*DIRECTIONS:*
Would you please copy all of the data exactly, skipping the images?

*PROVIDED MATERIAL:*

━━━━━━━━━━━━━━━━━━━━━━━━━━━━━━

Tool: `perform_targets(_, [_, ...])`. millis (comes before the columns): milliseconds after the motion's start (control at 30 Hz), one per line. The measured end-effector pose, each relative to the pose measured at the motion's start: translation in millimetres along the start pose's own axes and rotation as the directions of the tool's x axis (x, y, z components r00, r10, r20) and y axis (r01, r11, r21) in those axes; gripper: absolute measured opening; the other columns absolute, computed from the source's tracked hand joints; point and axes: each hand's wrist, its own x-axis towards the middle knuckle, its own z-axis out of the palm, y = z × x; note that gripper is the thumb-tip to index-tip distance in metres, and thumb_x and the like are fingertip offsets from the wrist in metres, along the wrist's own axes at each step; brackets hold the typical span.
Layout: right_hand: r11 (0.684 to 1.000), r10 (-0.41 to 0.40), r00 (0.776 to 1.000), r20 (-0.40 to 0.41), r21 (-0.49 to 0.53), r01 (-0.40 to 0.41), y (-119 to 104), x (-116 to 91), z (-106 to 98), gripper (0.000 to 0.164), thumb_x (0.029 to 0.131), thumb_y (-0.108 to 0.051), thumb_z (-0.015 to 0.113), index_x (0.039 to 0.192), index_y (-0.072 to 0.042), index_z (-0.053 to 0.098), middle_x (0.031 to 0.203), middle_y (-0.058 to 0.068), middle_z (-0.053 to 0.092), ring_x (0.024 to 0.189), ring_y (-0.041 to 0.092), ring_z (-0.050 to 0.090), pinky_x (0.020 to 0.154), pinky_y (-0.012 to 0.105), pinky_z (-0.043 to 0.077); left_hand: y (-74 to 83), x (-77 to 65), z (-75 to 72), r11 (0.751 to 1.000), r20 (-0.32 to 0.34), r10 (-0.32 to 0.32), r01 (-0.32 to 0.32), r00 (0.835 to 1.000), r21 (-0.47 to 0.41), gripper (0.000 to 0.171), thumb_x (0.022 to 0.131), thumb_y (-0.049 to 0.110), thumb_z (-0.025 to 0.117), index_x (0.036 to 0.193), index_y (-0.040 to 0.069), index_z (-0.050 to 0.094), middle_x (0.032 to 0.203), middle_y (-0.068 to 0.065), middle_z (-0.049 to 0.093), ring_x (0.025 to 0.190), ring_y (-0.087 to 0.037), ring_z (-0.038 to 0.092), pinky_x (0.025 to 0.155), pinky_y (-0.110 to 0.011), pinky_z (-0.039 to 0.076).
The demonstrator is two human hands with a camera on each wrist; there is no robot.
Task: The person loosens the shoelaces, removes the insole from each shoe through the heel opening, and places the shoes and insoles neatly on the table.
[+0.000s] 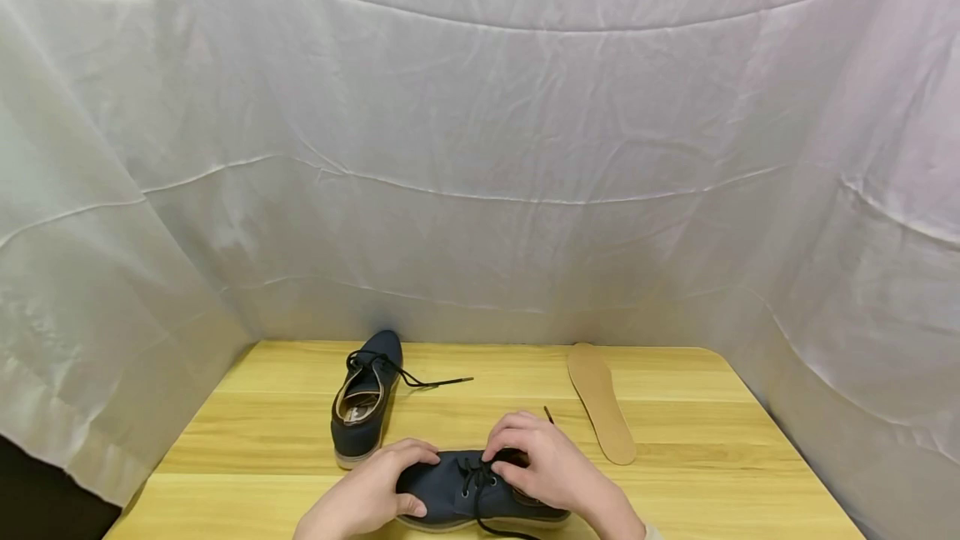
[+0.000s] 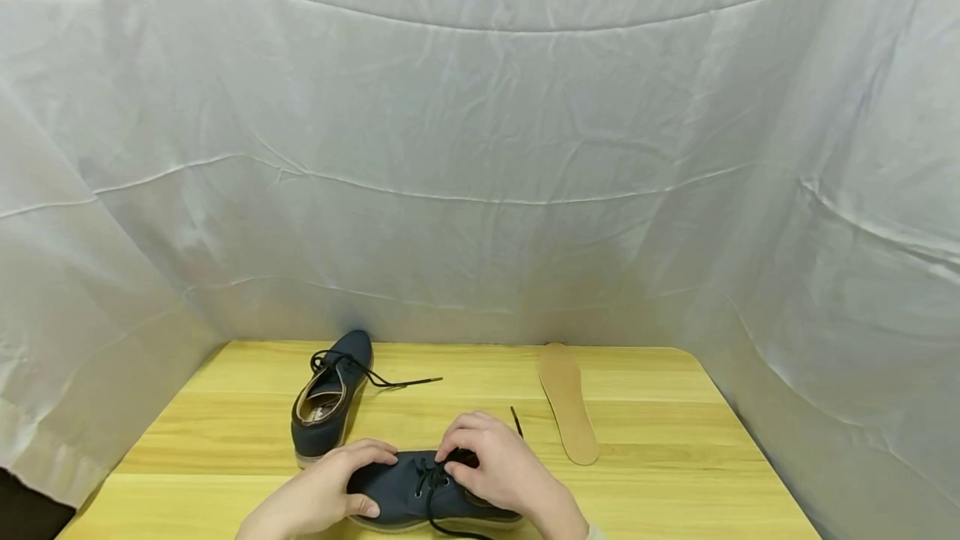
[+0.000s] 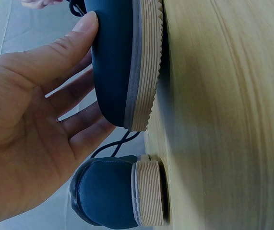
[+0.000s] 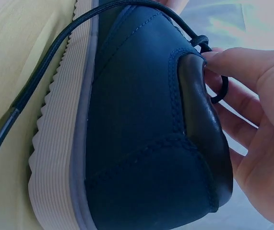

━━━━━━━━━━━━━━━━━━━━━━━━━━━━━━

*SOLUTION FOR THIS TASK:*
Tool: `perform_targets(_, [_, ...])`. millis (comes before the columns): milliseconds after the motion's start (control at 30 Hz), one per line. The measured end-effector pose, each relative to the pose measured at the motion's start: translation in millimetres along the start pose's own axes and rotation as the directions of the tool's x axis (x, y, z components r00, r10, r20) and y axis (r01, r11, r21) in those axes; gripper: absolute measured opening; the other columns absolute, computed from the source's tracked hand joints; point and axes: each hand's wrist, its own x-axis towards the middle knuckle, its own z-axis out of the palm, y = z × x; note that gripper is the thumb-tip to index-tip distance in metres, and thumb_x and the like are fingertip offsets from the wrist in metres, along the wrist's own axes at each step; brackets hold the typical span.
Layout: right_hand: r11 (0.684 to 1.000), r10 (-0.41 to 0.40), r00 (0.776 to 1.000), r20 (-0.40 to 0.41), r21 (-0.49 to 0.53), r01 (-0.40 to 0.41), y (-119 to 104), x (-116 to 91), z (-106 to 98), gripper (0.000 to 0.164), thumb_x (0.029 to 0.131), thumb_y (-0.108 to 0.051), thumb_z (-0.015 to 0.113), index_x (0.039 to 0.192), index_y (-0.072 to 0.042), index_z (-0.053 to 0.098), middle_x (0.031 to 0.203), middle_y (-0.058 to 0.068), middle_z (-0.053 to 0.092), ring_x (0.024 to 0.189), ring_y (-0.041 to 0.092), ring_z (-0.050 to 0.090), pinky_x (0.020 to 0.154), pinky_y (-0.012 to 0.105), pinky_z (-0.043 to 0.077); left_hand: y (-74 to 83), x (-77 to 65), z (-75 to 72), r11 (0.751 to 1.000), r20 (-0.32 to 0.34), r10 (-0.32 to 0.32), r01 (-0.32 to 0.32), r00 (0.835 to 1.000), r21 (-0.47 to 0.41), gripper (0.000 to 0.171), thumb_x (0.022 to 0.131), thumb_y (-0.049 to 0.110), thumb_z (-0.025 to 0.117), index_x (0.036 to 0.193), index_y (-0.040 to 0.069), index_z (-0.050 to 0.094), middle_x (0.032 to 0.203), middle_y (-0.068 to 0.065), middle_z (-0.049 to 0.093), ring_x (0.025 to 0.190), ring_y (-0.087 to 0.037), ring_z (-0.038 to 0.092), pinky_x (0.025 to 0.155), pinky_y (-0.110 to 0.011), pinky_z (-0.039 to 0.076).
The demonstrator is two human hands with a camera on each wrist; there is no robot.
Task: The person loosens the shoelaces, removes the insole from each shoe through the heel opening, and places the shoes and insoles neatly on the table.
[+0.000s] 
[+0.000s] 
[+0.000s] 
[+0.000s] 

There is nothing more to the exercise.